Jakarta (ANTARA News) - Perancang busana Vivi Zubedi menelusuri pedalaman Kalimantan Selatan untuk bertemu para pengrajin kain Sasirangan dan Pagatan dalam mempersiapkan karyanya di ajang internasional New York Fashion Week 2018.

Dalam perjalanan tersebut, dia mengungkapkan betapa nasib para pengrajin kain tradisional di Kalimantan Selatan tersebut masih hidup di bawah garis kemiskinan, padahal dari tangan-tangan mereka terlahir kain-kain yang memiliki nilai budaya tinggi dan berpotensi dihadirkan dalam ajang mode internasional.

"Saya tanya berapa upah untuk menghasilkan selembar kain sepanjang sekitar dua meter, di mana mereka harus telusur terlebih dauhulu, kemudian diwarnai, kemudian dibuka telusurnya dengan hati-hati, karena kalau tidak kainnya akan bolong. Itu butuh ketelitian tinggi. Dan upah mereka hanya Rp1.000," ungkap dia, di Jakarta, Rabu.

Selain itu, beberapa pengrajin yang juga mengerjakan motif untuk kain pagatan dari Kalimantan Selatan hanya diberi upah Rp500 untuk selembar kain.

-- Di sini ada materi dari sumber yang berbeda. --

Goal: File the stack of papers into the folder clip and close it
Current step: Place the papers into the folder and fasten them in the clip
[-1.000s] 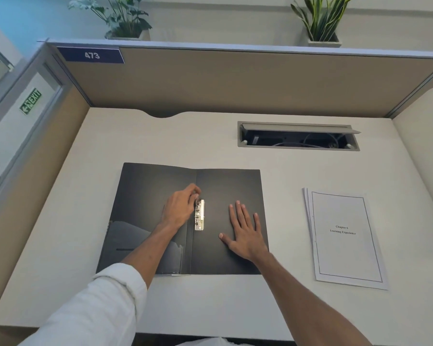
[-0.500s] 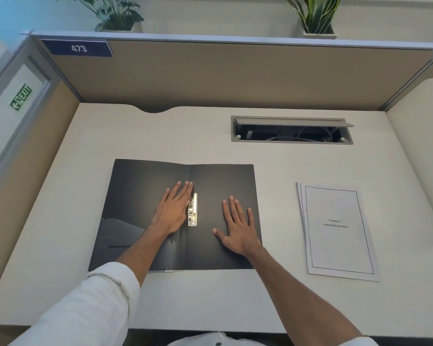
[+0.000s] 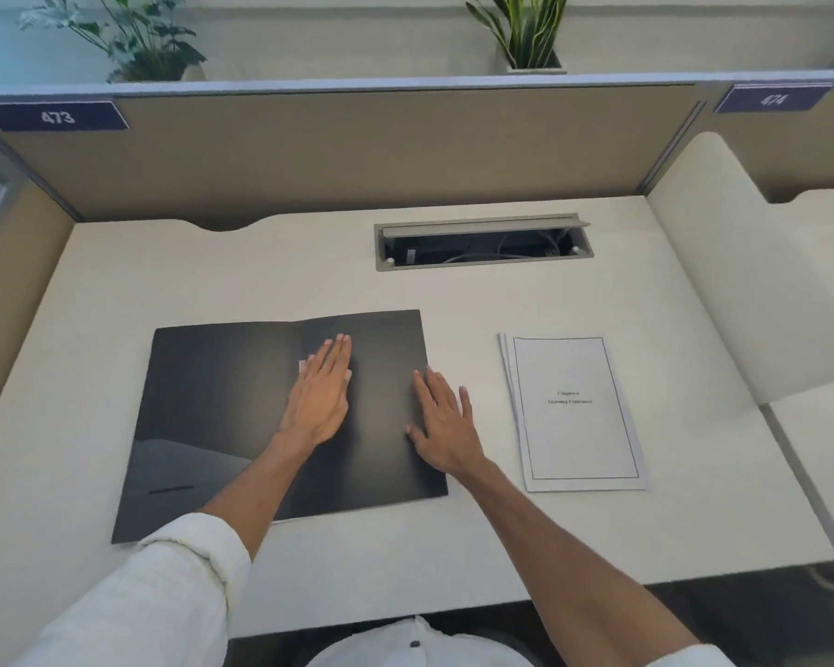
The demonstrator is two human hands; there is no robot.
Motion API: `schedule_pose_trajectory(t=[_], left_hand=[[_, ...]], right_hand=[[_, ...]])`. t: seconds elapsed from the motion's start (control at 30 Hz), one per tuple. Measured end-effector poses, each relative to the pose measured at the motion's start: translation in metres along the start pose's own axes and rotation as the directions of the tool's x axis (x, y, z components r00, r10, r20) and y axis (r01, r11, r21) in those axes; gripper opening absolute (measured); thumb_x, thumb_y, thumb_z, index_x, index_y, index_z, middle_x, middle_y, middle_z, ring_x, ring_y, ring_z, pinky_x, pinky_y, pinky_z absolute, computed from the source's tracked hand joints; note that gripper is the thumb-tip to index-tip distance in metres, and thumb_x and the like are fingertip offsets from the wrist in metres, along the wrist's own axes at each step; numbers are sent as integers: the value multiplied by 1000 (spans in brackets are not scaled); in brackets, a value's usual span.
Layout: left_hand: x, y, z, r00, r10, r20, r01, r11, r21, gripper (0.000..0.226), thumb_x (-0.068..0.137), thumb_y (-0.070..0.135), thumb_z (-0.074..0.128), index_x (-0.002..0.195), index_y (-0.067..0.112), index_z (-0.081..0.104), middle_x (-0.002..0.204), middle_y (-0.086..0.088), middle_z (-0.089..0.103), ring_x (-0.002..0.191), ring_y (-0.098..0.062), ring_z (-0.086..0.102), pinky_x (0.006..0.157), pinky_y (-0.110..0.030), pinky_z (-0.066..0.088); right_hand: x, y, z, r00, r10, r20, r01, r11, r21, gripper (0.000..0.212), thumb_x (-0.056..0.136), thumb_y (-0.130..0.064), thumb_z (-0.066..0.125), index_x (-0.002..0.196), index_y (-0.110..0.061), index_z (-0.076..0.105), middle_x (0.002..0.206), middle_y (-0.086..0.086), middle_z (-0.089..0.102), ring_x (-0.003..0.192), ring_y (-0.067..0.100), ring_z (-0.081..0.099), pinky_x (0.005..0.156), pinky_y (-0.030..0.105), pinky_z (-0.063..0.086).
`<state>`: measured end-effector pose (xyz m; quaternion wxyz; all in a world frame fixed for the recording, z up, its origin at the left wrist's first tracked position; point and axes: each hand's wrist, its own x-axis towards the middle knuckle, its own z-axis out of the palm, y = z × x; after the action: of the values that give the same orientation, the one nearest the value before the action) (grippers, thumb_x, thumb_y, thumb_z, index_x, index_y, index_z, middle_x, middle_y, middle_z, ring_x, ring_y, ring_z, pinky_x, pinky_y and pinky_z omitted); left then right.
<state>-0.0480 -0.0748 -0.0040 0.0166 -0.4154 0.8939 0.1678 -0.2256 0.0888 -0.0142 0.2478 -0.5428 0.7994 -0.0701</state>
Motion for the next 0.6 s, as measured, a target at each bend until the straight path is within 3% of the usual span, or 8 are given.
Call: schedule_pose_trajectory(t=[0.17, 0.27, 0.43, 0.6], left_hand=[[4, 91, 26, 989, 132, 60, -129, 990, -51, 59, 121, 22, 26, 177, 10, 12, 186, -2, 17, 174, -22, 13, 143, -39, 15], [5, 147, 42, 983, 164, 84, -151, 978, -142, 58, 121, 21, 28, 177, 11, 15, 183, -3, 26, 170, -24, 24, 138, -38, 27], [5, 225, 65, 979, 98, 176, -50, 964, -261, 66, 118, 23, 37, 178, 19, 9, 176, -2, 34, 158, -28, 38, 120, -53, 48], [4, 268, 81, 971, 13, 237, 54, 960, -274, 72, 114, 22, 45, 177, 12, 10, 176, -7, 28, 156, -33, 37, 116, -54, 49]], right_hand=[[-33, 71, -26, 990, 114, -82, -114, 993, 0, 80, 110, -30, 50, 177, -24, 6, 185, -5, -1, 173, 16, 3, 140, 50, 2], [-48, 111, -45, 976, 166, -143, -165, 986, 15, 76, 110, -27, 49, 176, -24, 11, 184, -6, 8, 173, 14, 8, 140, 49, 3], [-71, 170, -69, 925, 320, -206, -300, 946, 123, 72, 107, -20, 53, 174, -21, 25, 181, -2, 21, 170, 17, 20, 138, 47, 15], [-85, 215, -84, 782, 569, -255, -507, 818, 270, 62, 105, -16, 56, 164, -13, 41, 167, 5, 39, 153, 28, 42, 121, 49, 40]])
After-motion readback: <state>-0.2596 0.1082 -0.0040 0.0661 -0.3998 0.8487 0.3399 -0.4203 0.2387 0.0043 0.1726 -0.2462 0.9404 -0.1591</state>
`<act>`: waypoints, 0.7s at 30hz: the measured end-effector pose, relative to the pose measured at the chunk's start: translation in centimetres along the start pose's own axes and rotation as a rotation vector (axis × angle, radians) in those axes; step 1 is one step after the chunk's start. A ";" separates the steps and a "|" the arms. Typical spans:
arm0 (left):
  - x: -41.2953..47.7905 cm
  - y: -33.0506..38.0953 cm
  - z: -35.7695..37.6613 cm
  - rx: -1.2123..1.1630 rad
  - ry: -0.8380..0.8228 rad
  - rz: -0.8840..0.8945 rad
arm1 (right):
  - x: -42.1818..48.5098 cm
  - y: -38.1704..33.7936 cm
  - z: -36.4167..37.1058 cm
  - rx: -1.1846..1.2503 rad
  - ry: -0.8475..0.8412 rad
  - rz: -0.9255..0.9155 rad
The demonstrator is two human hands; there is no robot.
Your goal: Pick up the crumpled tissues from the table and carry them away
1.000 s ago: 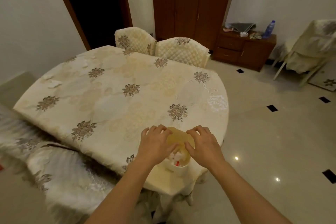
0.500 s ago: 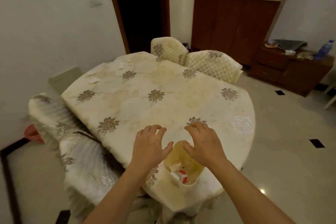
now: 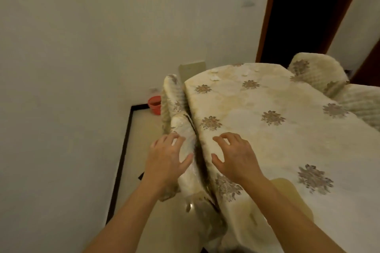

Vivi kemudian melanjutkan pertanyaannya, apakah upah tersebut cukup untuk memenuhi kehidupan mereka sehari-hari.

"Kemudian mereka bilang, harus mengerjakan sekitar 30 kain dalam sehari untuk bisa memenuhi kebutuhan sehari-hari. Kalau saya hitung, dengan kerja maksimal, pendapatan mereka hanya Rp400.000 dalam sebulan," ujar dia.

Melihat kenyataan tersebut, Zubedi mengajak pemerintah daerah setempat untuk mengangkat kesejahteraan para pengrajin dengan memberi pembinaan dan memfasilitasi para pembeli dari luar negeri yang ingin membeli kain-kain tersebut.

Menurut dia, kain-kain yang mereka hasilkan masih perlu sentuhan modern agar semakin diminati oleh pegiat mode di dalam maupun luar negeri.

"Mimpi saya adalah saya nantinya akan menjadi perantara antara buyer dan pengrajin, yang tidak meraup keuntungan, sehingga para pengrajin bisa menyesuaikan kain buatannya dengan keinginan buyer. Ini memang masih jauh, tapi saya harap bisa terwujud," ujarnya.